**Work instructions**:
Report each line of the data below in which "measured" appears.
══ Provided material ══
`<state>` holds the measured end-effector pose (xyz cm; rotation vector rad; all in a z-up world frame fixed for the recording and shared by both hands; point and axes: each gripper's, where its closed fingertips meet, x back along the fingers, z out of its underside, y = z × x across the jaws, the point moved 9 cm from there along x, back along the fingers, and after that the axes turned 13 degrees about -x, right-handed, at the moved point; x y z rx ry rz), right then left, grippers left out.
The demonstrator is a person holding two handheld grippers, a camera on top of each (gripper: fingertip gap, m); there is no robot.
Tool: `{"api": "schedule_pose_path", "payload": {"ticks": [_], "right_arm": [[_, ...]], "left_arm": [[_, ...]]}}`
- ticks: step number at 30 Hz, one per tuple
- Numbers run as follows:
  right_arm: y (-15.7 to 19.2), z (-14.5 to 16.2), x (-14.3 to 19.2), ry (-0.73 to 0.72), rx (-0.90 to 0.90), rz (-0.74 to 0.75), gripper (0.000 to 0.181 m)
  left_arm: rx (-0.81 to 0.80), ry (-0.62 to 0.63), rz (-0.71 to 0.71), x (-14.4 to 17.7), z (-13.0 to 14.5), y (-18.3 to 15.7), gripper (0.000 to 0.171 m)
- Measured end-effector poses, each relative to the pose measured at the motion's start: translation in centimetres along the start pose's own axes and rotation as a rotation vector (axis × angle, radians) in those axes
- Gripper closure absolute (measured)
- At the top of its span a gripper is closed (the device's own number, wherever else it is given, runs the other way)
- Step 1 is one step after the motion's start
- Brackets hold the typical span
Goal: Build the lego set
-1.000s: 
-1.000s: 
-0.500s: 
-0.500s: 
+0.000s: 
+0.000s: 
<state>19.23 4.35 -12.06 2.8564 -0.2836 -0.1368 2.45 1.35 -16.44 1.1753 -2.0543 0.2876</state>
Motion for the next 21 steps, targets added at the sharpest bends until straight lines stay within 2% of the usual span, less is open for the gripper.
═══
**Solution for this problem**:
`<state>` holds the measured end-effector pose (xyz cm; rotation vector rad; all in a z-up world frame fixed for the recording and shared by both hands; point and axes: each gripper's, where its closed fingertips meet, x back along the fingers, z out of its underside, y = z × x across the jaws, the point moved 9 cm from there along x, back along the fingers, and after that the axes turned 13 degrees about -x, right-handed, at the moved point; x y z rx ry rz), right then left, grippers left out.
- Measured end-effector poses, each relative to the pose measured at the motion's start: translation in centimetres along the start pose's own axes and rotation as a rotation vector (axis × angle, radians) in those axes
- Gripper closure absolute (measured)

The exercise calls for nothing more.